Intermediate Yens
12. Parallel Script
We can parallelize the OCR process over images then combine the results using python multiprocessing
package.
In the script, we specify the number of cores to use in parallel with ncore
variable. Remember to follow
community guidelines and limit the number of cores to 12 and memory to 320 GB on the interactive yen1 (and JupyterHub on this yen) and to 48 cores and 192 GB of RAM on yen2-5 and their JupyterHubs.
We will also connect to the same yen to monitor our resource usage while the script is running.
Let’s look at ocr-parallel.py
script that processes the images in parallel.

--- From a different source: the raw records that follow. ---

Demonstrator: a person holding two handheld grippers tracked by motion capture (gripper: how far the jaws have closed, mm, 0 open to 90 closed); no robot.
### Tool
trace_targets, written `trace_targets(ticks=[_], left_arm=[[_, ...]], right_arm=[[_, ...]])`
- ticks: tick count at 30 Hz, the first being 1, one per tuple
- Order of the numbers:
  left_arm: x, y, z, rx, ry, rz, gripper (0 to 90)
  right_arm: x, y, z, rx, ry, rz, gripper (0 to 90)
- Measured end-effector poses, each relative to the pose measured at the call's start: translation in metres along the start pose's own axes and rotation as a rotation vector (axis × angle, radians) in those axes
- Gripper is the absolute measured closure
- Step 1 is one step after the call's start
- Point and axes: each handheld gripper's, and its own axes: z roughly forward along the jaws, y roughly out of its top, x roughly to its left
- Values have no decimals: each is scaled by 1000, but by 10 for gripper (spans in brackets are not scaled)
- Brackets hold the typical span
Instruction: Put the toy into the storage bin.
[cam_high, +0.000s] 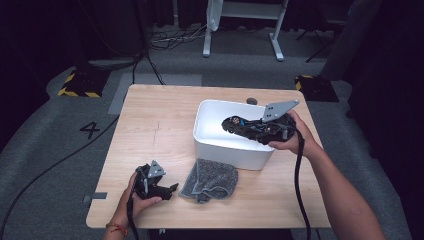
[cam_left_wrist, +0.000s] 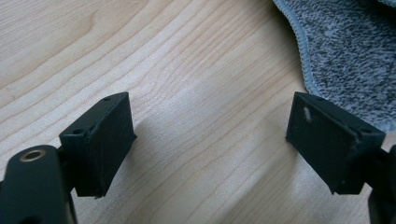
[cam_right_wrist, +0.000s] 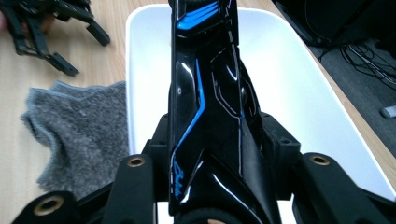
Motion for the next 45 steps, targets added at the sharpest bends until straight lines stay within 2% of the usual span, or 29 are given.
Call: trace_targets(ticks=[10,13,21,24,35,39,45], left_arm=[[0,0,0,-1,1,0,153],[0,0,0,-1,0,-1,153],[0,0,0,0,0,0,153],[0,0,0,0,0,1,153],[0,0,0,0,0,0,152],[0,0,0,0,0,0,152],[0,0,0,0,0,0,152]], right_arm=[[-5,4,21,59,41,-15,572],[-5,5,27,82,40,-23,572],[-6,3,41,149,75,-31,571],[-6,2,47,194,83,-47,571],[-6,3,65,306,131,-68,571],[-6,5,71,337,142,-70,571],[-8,6,77,354,161,-69,571]])
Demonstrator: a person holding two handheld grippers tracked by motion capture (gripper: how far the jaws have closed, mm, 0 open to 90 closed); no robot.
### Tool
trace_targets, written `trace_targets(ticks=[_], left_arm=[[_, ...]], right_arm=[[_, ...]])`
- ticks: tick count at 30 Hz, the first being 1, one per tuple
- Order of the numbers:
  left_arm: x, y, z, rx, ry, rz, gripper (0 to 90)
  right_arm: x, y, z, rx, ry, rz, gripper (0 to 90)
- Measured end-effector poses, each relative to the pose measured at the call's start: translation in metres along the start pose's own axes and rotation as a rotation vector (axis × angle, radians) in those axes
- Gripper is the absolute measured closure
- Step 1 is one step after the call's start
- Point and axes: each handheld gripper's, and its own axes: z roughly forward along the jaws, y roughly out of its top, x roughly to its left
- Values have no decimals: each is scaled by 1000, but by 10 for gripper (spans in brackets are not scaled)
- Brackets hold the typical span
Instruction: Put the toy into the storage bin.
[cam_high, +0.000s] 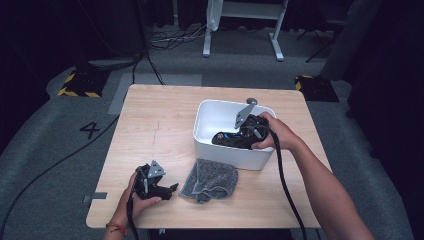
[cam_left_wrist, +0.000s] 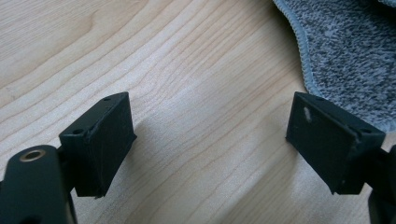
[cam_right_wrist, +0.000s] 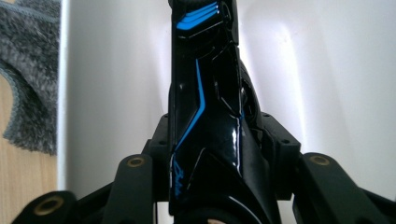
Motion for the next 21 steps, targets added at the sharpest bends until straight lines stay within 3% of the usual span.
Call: trace_targets(ticks=[5,11,21], left_arm=[[0,0,0,0,0,0,152],[0,0,0,0,0,-1,152],[0,0,0,0,0,0,152]], right_arm=[[-3,1,3,49,3,7,571],[-8,-1,6,67,-10,35,570],[-5,7,20,154,22,7,569]])
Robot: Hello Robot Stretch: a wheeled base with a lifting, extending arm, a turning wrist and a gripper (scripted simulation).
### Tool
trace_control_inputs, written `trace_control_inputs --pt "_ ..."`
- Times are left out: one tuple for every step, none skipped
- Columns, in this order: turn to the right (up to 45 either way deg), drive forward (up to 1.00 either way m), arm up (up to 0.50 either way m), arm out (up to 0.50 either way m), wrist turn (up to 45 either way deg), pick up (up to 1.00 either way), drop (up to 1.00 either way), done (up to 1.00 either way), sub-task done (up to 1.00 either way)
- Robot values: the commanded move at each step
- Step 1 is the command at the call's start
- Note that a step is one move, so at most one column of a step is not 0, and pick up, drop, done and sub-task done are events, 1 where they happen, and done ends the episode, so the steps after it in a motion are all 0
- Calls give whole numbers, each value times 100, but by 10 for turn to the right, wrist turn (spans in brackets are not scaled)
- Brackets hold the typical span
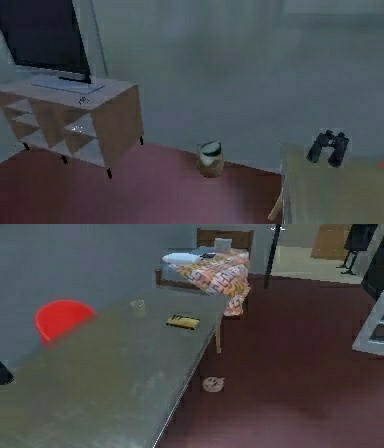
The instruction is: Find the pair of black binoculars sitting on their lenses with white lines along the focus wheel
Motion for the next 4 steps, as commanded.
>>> trace_control_inputs --pt "0 50 0 0 0 0 0 0 0" --pt "450 0 0 0 0 0 0 0 0" --pt "150 0 0 0 0 0 0 0 0" --pt "0 0 0 0 0 0 0 100 0"
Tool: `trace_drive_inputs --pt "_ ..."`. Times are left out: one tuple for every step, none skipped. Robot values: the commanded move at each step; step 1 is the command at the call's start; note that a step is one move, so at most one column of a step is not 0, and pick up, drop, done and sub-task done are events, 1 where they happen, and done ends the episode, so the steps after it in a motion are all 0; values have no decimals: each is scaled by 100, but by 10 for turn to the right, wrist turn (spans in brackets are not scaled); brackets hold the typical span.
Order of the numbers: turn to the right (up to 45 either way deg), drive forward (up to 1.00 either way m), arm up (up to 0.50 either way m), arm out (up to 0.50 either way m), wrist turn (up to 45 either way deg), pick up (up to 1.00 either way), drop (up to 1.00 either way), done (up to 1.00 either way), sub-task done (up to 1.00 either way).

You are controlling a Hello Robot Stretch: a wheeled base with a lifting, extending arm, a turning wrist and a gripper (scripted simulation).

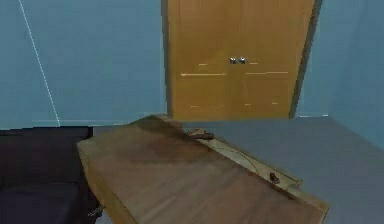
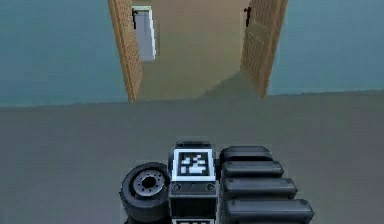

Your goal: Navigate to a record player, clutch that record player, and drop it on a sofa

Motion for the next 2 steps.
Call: trace_drive_inputs --pt "-450 0 0 0 0 0 0 0 0" --pt "-360 0 0 0 0 0 0 0 0"
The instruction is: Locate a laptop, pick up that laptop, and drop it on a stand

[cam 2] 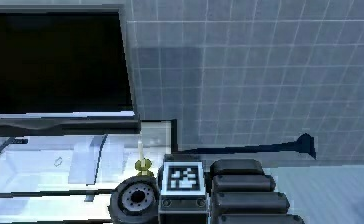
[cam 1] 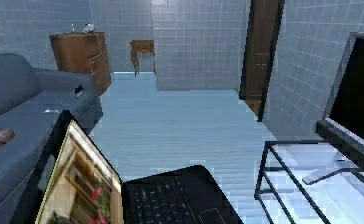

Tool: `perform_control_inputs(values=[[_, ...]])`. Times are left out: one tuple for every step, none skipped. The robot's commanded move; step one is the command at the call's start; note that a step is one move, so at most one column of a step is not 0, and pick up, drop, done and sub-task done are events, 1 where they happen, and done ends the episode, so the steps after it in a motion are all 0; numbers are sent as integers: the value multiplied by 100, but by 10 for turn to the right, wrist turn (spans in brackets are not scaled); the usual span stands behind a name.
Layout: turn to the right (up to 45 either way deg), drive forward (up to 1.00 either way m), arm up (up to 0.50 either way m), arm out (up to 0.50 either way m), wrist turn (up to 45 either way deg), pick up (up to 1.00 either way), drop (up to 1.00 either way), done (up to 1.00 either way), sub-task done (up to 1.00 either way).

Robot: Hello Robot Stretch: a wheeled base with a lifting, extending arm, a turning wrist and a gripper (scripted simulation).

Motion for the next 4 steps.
perform_control_inputs(values=[[30,0,0,0,0,0,0,0,0],[0,60,0,0,0,0,0,0,0],[450,0,0,0,0,0,0,0,0],[450,0,0,0,0,0,0,0,0]])
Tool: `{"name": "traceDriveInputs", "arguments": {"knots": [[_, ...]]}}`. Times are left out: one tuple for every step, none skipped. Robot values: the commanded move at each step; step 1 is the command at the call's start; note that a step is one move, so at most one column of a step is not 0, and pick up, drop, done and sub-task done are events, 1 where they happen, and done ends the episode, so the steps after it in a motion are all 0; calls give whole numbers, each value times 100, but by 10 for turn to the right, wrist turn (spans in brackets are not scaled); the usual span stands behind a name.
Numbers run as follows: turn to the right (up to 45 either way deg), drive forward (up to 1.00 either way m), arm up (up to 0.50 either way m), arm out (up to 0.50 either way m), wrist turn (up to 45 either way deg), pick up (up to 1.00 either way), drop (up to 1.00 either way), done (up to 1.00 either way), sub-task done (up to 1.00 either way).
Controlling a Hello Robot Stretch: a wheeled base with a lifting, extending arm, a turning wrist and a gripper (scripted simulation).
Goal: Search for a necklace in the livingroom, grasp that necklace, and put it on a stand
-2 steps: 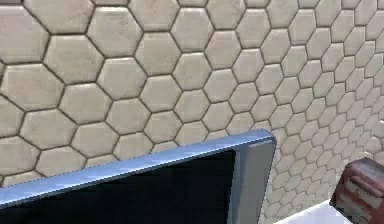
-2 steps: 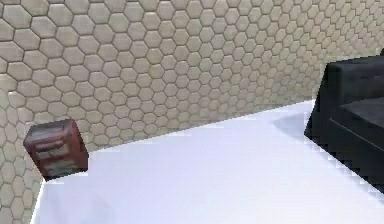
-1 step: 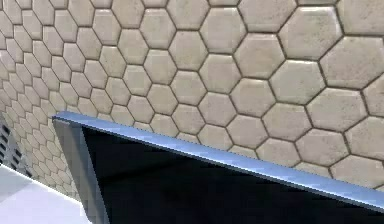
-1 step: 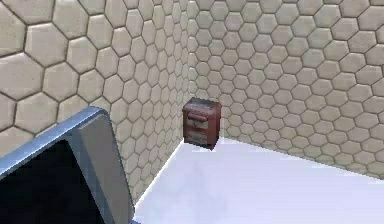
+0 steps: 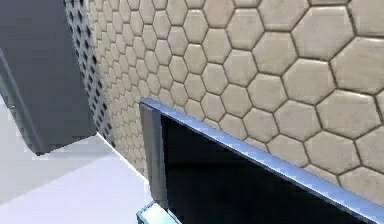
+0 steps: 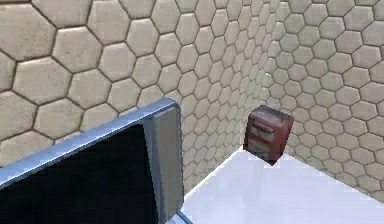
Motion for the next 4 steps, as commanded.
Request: {"name": "traceDriveInputs", "arguments": {"knots": [[-60,0,0,0,0,0,0,0,0],[120,0,0,0,0,0,0,0,0],[0,15,0,0,0,0,0,0,0],[30,0,0,0,0,0,0,0,0]]}}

##############################################################
### Activate conda env ocr and run the script
# module load anaconda3
# source activate /zfs/gsb/intermediate-yens/conda/ocr
# python ocr-parallel.py
##############################################################
import numpy as np
import pandas as pd
from PIL import Image
import pytesseract # OCR with Tesseract
import glob, os, shutil, csv, json, time
from os import makedirs
from os.path import exists, isdir
from datetime import datetime
from tqdm import tqdm # progress bar
from multiprocessing import Pool # for parallel run
# start the timer
tmp = time.time()
# store OCR results
out_path = 'ocr_parallel_out/'
# remove output directory if it already exists
if exists(out_path) and isdir(out_path):
shutil.rmtree(out_path)
# make empty dir for OCR results
makedirs(out_path)
# make a master df -> CSV file to keep track of what we have already processed
# check if file exists, if it doesn't, make a new CSV file
if not exists(out_path + 'processed_images.csv'):
# create a new csv file
with open(out_path + 'processed_images.csv', 'w') as csvfile:
filewriter = csv.writer(csvfile, delimiter=',', quoting=csv.QUOTE_NONE)
# write headers
filewriter.writerow(['image_path', 'image_name', 'ocr_text', 'date'])
# csv exists so read it in
df = pd.read_csv(out_path + 'processed_images.csv')
# path to the data
data_path = '/scratch/darc/intermediate-yens/data/'
# make a list of image paths to OCR
image_paths = glob.glob(data_path + '*.jpg')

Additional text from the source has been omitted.